Please give again, exactly and in full, each line from the one holding "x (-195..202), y" to the end of the listing.

**Recorded data**
_ _ _ _ _

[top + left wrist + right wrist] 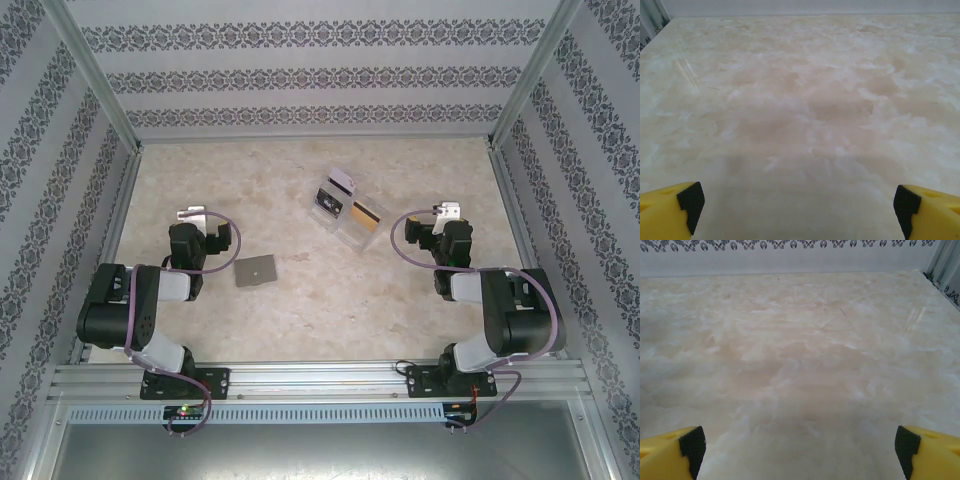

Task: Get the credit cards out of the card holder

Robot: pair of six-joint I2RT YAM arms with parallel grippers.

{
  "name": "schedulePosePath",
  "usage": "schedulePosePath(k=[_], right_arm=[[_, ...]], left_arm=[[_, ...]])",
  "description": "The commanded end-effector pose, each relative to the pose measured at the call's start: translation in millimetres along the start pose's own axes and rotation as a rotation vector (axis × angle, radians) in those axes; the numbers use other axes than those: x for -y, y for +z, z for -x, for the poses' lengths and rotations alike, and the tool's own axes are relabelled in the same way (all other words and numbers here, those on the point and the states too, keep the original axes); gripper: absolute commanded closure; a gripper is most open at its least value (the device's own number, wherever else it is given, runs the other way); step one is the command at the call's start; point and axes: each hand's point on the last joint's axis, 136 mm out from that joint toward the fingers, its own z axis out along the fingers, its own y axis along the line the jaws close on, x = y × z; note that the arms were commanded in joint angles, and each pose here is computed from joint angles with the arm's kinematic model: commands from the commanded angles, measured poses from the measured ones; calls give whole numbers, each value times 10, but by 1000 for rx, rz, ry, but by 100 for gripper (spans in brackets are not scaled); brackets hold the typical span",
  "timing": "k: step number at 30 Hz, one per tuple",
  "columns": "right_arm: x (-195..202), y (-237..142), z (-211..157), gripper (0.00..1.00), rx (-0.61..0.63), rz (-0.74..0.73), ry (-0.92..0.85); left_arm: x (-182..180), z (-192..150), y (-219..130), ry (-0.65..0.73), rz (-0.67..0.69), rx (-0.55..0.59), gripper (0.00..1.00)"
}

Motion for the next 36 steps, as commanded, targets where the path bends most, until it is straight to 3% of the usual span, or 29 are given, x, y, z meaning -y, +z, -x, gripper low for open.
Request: schedulePosePath(k=[1,26,36], right_arm=[[-34,25,133,2,42,16,-16],[-35,12,146,2,51,17,-16],[93,-307,684,2,92,-82,52]], left_arm=[[19,45,19,12,-9,10,1],[19,47,14,12,-9,12,1],[-171,439,-195,-38,96,-16,1]])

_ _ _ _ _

**Solution for this task**
  "columns": "right_arm: x (-195..202), y (-237..142), z (-211..157), gripper (0.00..1.00), rx (-0.61..0.63), rz (-0.74..0.73), ry (-0.92..0.85); left_arm: x (-182..180), z (-192..150), y (-219..130), ry (-0.65..0.73), rz (-0.67..0.69), rx (-0.55..0.59), gripper (0.00..1.00)"
}

Motion for the next 36 steps, as commanded, targets where the path bends most, until it is straight to 3% of the usual span, or 29 are given, x, y, z meaning -y, +z, -x, gripper low for open.
Request: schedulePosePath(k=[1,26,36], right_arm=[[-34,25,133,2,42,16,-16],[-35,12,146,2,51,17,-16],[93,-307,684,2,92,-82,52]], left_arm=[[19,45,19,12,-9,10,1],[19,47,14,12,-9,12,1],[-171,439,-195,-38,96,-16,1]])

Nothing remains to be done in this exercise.